One’s sorrow is that d’Albert never returned to the genre once his own musical personality was more fully formed. Symphonic music’s loss was the theatre’s gain. The New Grove considers d’Albert to be musically superior to the likes of Leoncavallo or Mascagni. By the time he wrote Tiefland in the new century he had a far wider expressive range at his disposal. The very opening of the Symphonic Prologue shows this with an extended and brooding clarinet solo instantly creating memorable atmosphere. Important to note that what is recorded here is the work d’Albert created in 1924 as his Op.34 not just the opera’s overture. In effect the composer has combined the original prelude with music for the opera’s first scene. Why he chose to revisit the work in this manner twenty years on is not clear but it is both atmospheric and effective. So much so that I would question the programming choice in placing this first on the disc. Although it functions as the disc’s ‘overture’ it is so much more individual than the symphony that the latter is diminished - on first listen at least. Again Märkl and his Leipzig forces play this quite beautifully. On the recording I have of the complete opera the opening is even more distant and as such - representing perhaps a shepherd piping on the distant hills - adds more to the atmosphere but the added detail of Handley’s production brings its own delights.
 
There is competition in the main work from CPO with Hermann Bäumer conducting the Osnabrucker Symphony Orchestra (777 264-2). Bäumer is generally fleeter and his good orchestra do not have the same rich sonority as the Leipzig players but that chimes with the approach and the engineering to produce a wholly satisfying package. The CPO coupling is of considerable interest too; a dramatic scena Seejungfräulein Op.15 for soprano and orchestra. As ever, the interested collector has a difficult choice. If they possess the Bäumer already it would be unfair to say that the Märkl is superior in every way - better to invest in a complete Tiefland or the religious fervour of the 1913 Die toten Augen. However, for those coming to this work for the first time I would prefer the Naxos disc to the CPO. Idiomatic playing of an impressive interpretation backed up by good engineering seals the deal.

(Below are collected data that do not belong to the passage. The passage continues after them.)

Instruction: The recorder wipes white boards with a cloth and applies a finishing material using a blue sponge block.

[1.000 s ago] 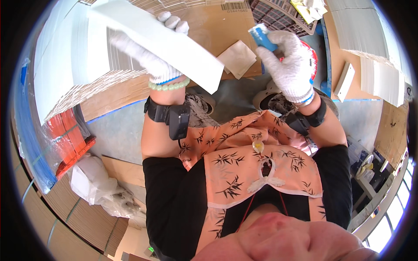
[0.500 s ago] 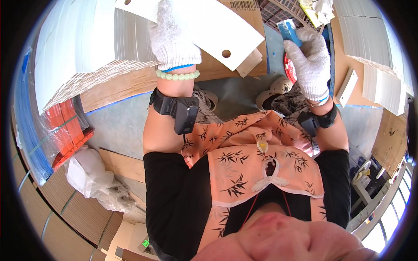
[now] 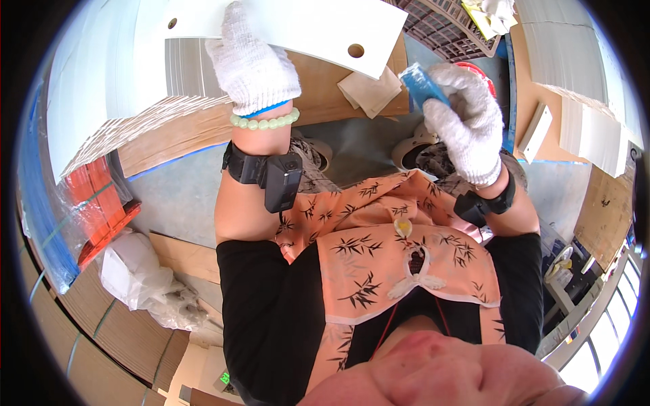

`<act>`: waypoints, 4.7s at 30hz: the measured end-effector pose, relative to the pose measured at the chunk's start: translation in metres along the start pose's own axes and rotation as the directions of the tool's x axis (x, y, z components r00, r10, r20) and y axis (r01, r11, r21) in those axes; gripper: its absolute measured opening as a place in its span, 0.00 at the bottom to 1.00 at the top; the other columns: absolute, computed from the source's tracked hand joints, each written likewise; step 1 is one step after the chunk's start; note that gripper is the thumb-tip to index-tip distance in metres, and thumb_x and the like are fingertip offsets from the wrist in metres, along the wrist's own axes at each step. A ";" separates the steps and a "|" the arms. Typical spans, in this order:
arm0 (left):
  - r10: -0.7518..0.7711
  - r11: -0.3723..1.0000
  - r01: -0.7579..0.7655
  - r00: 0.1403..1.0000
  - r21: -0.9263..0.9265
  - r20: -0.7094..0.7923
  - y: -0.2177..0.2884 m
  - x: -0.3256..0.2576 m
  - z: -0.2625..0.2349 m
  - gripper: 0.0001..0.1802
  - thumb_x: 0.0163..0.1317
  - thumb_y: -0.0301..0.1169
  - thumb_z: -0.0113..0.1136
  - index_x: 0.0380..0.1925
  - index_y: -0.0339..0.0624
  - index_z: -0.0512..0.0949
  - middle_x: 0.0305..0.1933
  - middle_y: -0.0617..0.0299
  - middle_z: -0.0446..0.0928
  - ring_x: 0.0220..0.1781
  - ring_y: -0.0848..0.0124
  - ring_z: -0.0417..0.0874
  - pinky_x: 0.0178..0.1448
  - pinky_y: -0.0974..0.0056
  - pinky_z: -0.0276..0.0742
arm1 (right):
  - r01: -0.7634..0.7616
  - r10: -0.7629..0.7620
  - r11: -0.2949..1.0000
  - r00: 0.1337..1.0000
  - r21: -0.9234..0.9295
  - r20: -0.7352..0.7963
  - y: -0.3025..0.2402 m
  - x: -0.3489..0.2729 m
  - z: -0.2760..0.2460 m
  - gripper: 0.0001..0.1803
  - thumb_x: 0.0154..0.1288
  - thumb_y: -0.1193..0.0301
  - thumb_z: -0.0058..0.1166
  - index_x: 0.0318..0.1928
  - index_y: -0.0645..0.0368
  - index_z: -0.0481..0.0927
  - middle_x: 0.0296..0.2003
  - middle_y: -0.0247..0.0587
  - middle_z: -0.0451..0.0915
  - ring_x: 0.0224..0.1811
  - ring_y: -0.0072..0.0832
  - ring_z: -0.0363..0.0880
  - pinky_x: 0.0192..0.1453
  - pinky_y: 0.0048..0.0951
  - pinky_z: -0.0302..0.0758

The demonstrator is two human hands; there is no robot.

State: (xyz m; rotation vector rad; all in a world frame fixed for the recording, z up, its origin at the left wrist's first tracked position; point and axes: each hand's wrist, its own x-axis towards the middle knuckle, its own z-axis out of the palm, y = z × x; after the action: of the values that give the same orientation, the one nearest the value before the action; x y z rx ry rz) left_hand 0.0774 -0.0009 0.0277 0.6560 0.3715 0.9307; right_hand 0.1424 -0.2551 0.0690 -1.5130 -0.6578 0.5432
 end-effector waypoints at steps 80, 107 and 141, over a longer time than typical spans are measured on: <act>0.181 0.976 -0.178 0.983 0.125 -0.014 0.000 -0.010 0.013 0.23 0.71 0.32 0.59 0.63 0.40 0.68 0.57 0.57 0.76 0.59 0.63 0.78 0.62 0.60 0.79 | 0.407 -0.364 0.689 0.910 -0.599 0.200 0.001 -0.003 0.011 0.25 0.53 0.74 0.73 0.52 0.59 0.79 0.46 0.45 0.84 0.39 0.35 0.84 0.39 0.30 0.80; 0.190 0.963 -0.169 0.978 0.210 -0.087 0.002 -0.014 0.027 0.23 0.72 0.33 0.57 0.62 0.36 0.68 0.55 0.56 0.77 0.57 0.65 0.79 0.61 0.61 0.78 | 0.394 -0.334 0.661 0.916 -0.639 0.220 0.000 -0.007 0.013 0.25 0.50 0.73 0.75 0.51 0.56 0.81 0.42 0.42 0.82 0.37 0.35 0.83 0.38 0.30 0.78; 0.175 0.969 -0.175 0.984 0.173 0.014 0.008 -0.013 0.024 0.23 0.73 0.34 0.55 0.63 0.34 0.67 0.55 0.54 0.75 0.57 0.64 0.78 0.61 0.59 0.77 | 0.432 -0.273 0.775 0.887 -0.461 0.373 -0.012 -0.003 0.008 0.28 0.51 0.78 0.71 0.55 0.55 0.79 0.44 0.42 0.80 0.37 0.29 0.81 0.36 0.27 0.79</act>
State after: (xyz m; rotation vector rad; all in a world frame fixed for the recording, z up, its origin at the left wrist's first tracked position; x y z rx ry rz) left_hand 0.0784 -0.0167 0.0510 0.8587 0.4035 1.0746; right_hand 0.1343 -0.2515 0.0803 -1.7760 -1.3882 0.2901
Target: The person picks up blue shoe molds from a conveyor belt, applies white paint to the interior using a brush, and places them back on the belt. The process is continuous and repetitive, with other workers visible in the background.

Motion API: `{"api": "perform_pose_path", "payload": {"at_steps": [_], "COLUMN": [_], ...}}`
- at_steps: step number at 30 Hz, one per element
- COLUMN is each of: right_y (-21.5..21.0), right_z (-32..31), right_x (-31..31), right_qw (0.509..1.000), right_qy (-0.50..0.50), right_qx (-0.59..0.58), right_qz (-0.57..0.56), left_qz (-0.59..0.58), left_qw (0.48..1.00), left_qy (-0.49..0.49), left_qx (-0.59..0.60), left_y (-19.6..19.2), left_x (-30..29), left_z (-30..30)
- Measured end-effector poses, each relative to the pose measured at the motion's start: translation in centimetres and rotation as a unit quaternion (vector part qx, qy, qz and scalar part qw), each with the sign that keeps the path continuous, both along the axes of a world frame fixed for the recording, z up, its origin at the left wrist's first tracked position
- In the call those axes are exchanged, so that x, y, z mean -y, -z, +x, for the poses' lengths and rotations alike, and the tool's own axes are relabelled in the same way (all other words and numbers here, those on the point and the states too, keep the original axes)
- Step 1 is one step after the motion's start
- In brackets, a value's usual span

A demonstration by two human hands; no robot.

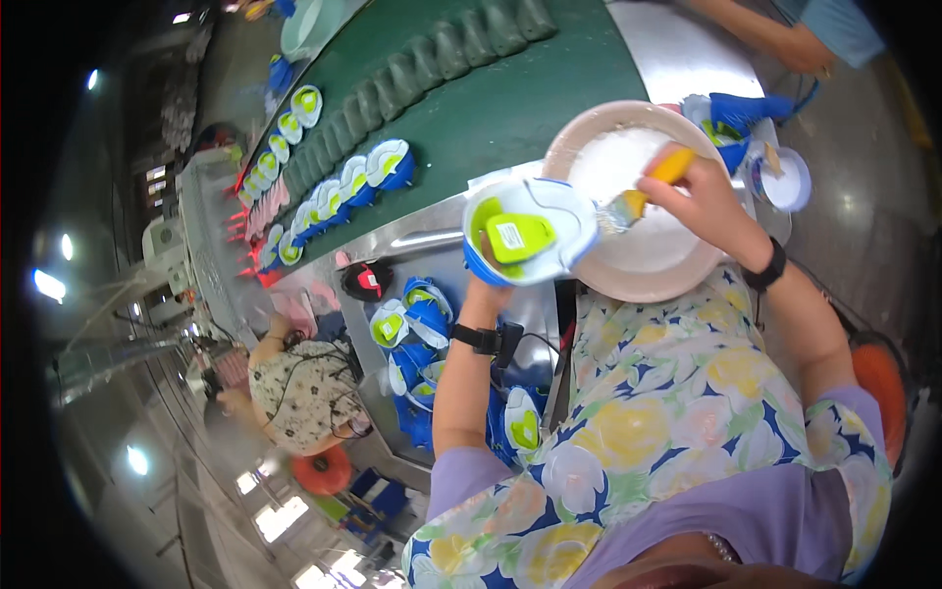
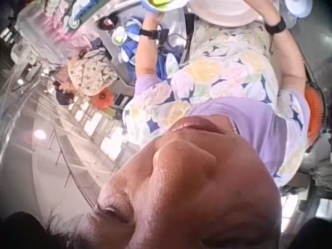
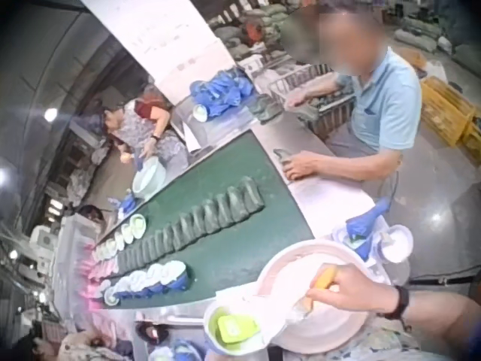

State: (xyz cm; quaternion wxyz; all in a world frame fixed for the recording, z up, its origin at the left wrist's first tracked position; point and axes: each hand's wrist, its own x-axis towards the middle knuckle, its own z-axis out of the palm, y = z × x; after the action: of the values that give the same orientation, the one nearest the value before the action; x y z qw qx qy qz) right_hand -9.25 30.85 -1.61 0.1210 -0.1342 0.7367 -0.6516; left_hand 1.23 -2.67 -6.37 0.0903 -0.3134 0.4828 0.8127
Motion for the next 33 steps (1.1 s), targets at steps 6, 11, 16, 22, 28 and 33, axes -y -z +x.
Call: {"api": "perform_pose_path", "payload": {"at_steps": [6, 11, 16, 22, 28, 33], "right_y": [1.7, 4.1, 4.8, 4.9, 4.4, 3.8], "right_z": [1.0, 1.7, 1.2, 1.0, 0.0, -0.5], "right_x": [-0.3, 0.3, 1.5, 2.4, 3.6, 3.7], "right_qw": [0.987, 0.976, 0.965, 0.96, 0.964, 0.967], "right_qy": [0.077, 0.084, 0.109, 0.131, 0.114, 0.134], "right_qx": [0.14, 0.199, 0.233, 0.226, 0.214, 0.194], "right_qz": [-0.036, -0.002, 0.04, 0.097, 0.106, 0.097], "left_qz": [0.097, 0.098, 0.079, 0.015, 0.158, 0.101], "left_qw": [0.982, 0.968, 0.963, 0.958, 0.933, 0.963], "left_qy": [-0.062, -0.174, -0.22, -0.254, -0.269, -0.225], "left_qx": [-0.151, -0.151, -0.135, -0.131, -0.177, -0.108], "left_y": [4.0, 11.8, 18.4, 22.4, 25.4, 25.1], "left_x": [10.9, 21.7, 27.5, 30.2, 31.5, 24.4], "left_z": [-7.7, -14.4, -17.0, -18.9, -15.9, -16.2]}}
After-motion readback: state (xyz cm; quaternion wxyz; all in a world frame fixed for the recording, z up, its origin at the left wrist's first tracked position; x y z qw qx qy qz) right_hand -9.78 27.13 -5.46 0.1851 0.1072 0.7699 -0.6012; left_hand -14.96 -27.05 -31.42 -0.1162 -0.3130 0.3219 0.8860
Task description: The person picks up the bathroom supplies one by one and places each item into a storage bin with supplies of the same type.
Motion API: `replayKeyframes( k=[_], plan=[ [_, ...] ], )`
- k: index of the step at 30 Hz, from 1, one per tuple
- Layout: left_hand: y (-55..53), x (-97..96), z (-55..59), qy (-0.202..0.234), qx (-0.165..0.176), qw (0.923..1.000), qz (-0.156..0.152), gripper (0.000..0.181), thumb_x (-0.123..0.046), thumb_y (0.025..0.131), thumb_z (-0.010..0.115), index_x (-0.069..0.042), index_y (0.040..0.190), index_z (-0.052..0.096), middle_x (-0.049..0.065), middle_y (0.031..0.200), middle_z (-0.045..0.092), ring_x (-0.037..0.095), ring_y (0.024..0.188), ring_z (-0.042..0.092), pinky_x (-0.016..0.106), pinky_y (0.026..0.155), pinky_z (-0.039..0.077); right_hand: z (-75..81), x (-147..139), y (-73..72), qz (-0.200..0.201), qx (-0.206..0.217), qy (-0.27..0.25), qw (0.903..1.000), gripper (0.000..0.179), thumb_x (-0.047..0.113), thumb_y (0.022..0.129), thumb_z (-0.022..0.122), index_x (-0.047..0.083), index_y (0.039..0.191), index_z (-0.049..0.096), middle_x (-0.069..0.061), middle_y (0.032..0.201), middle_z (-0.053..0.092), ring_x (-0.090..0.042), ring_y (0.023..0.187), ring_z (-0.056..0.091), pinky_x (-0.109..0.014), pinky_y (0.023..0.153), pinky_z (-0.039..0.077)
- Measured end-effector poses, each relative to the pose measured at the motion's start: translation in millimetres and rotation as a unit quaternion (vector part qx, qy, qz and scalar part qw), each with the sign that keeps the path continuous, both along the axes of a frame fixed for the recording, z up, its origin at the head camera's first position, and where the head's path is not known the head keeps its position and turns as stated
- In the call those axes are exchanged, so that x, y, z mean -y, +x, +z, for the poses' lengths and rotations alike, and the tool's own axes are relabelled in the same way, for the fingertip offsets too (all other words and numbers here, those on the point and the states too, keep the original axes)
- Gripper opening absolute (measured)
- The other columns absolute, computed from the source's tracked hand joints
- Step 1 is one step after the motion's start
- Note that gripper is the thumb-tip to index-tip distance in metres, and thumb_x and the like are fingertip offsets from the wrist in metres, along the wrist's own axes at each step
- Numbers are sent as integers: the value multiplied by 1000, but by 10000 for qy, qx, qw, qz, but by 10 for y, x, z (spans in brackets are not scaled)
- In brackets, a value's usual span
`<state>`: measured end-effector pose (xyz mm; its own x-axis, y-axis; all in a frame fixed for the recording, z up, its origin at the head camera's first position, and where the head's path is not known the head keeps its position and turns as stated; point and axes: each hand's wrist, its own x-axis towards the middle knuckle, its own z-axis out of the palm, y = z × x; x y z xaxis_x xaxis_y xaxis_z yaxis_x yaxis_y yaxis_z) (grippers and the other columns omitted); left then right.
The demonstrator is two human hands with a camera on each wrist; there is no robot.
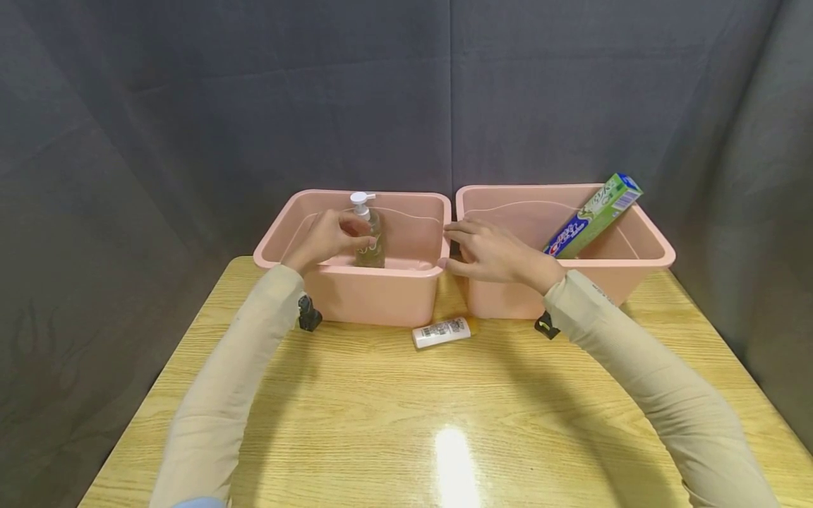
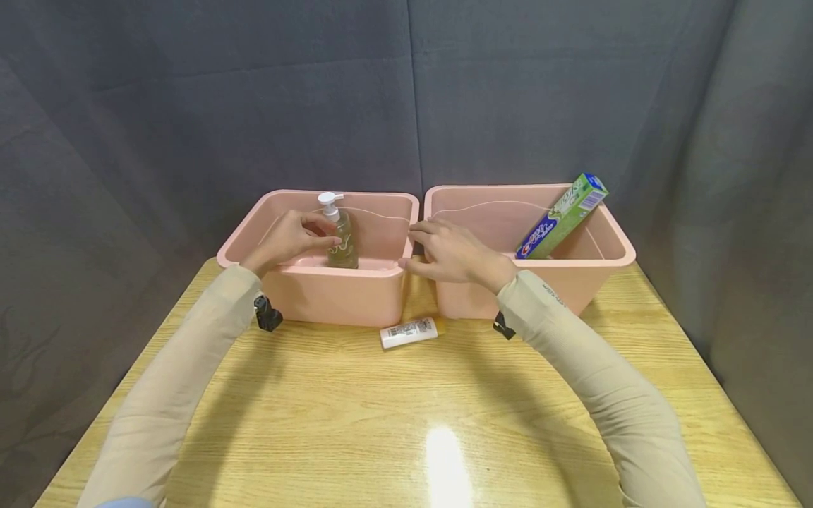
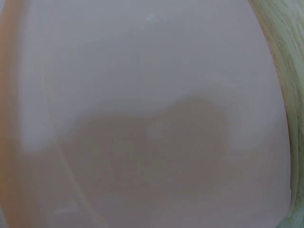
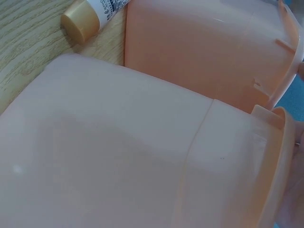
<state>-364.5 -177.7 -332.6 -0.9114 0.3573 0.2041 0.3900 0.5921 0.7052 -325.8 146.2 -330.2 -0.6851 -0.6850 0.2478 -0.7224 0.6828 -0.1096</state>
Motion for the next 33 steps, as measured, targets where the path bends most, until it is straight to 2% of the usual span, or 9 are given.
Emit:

Keith Anderson’s less enlightening than usual liner-note is a minor fly in the ointment - after a good biographical note he pads it out with a wholly redundant synopsis of the opera. With playing time at just an hour Naxos might have squeezed an extra piece onto the disc. D’Albert was not a prolific composer for the orchestral concert hall so it is to be hoped that Naxos will record more of his work with this team.